The Web
2.0
and Semantic Web are two common ideas that formulate the future of the Web.
It is not yet clear which one will survive, but it is most-likely we will get a
platform containing best ideas from both. Many experts claim that Web 2.0 is
just a “marketing” name for Semantic Web, although some differences may still
exist. The main principle outlined by both paradigms is an ability to extract
and query information across the informational space which includes Web sites,
documents, databases, Web services, libraries or repositories. Semantic Web has
introduced a new computing paradigm based on the notion of non-ambiguous
metadata descriptions that can describe not only things you can find on the Web
but also things that reside in enterprise data stores and even physical
objects. These metadata descriptions have been standardized by the World Wide Web Consortium as
Resource Description Framework (RDF) as early as in 1999.

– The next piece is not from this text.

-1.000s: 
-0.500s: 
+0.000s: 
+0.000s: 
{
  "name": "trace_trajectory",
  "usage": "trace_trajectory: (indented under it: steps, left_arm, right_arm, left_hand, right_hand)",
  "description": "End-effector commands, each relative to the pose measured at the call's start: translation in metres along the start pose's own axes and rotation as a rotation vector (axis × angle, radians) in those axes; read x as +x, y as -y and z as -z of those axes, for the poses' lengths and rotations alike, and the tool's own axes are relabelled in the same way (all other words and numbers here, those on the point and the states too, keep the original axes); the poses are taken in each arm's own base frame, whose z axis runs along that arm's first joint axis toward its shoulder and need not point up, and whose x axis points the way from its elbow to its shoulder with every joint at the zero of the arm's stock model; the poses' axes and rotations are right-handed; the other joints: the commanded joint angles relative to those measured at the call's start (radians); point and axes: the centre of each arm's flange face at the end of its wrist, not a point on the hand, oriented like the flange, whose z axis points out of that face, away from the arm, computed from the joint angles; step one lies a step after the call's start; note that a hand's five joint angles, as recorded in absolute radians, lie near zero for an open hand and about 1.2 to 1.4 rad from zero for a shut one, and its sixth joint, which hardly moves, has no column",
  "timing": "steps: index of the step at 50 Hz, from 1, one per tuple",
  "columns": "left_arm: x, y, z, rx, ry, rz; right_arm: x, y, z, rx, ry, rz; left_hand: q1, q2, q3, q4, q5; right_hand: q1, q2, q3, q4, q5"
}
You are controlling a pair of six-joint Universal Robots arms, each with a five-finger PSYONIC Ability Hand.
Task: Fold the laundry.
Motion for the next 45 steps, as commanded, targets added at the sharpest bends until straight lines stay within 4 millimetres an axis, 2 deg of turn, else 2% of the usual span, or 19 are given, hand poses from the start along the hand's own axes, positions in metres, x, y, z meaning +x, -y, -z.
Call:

The SPARQL Protocol and RDF Query
Language (SPARQL) [sparkle] is a query language designed to meet the
requirements and design objectives described in the “RDF Data Access Use
Cases
“. It provides facilities to:

  • extract
    information in the form of URIs, blank nodes,
    plain and typed literals
  • extract
    RDF subgraphs, and
  • construct
    new RDF graphs based on information in the queried graphs.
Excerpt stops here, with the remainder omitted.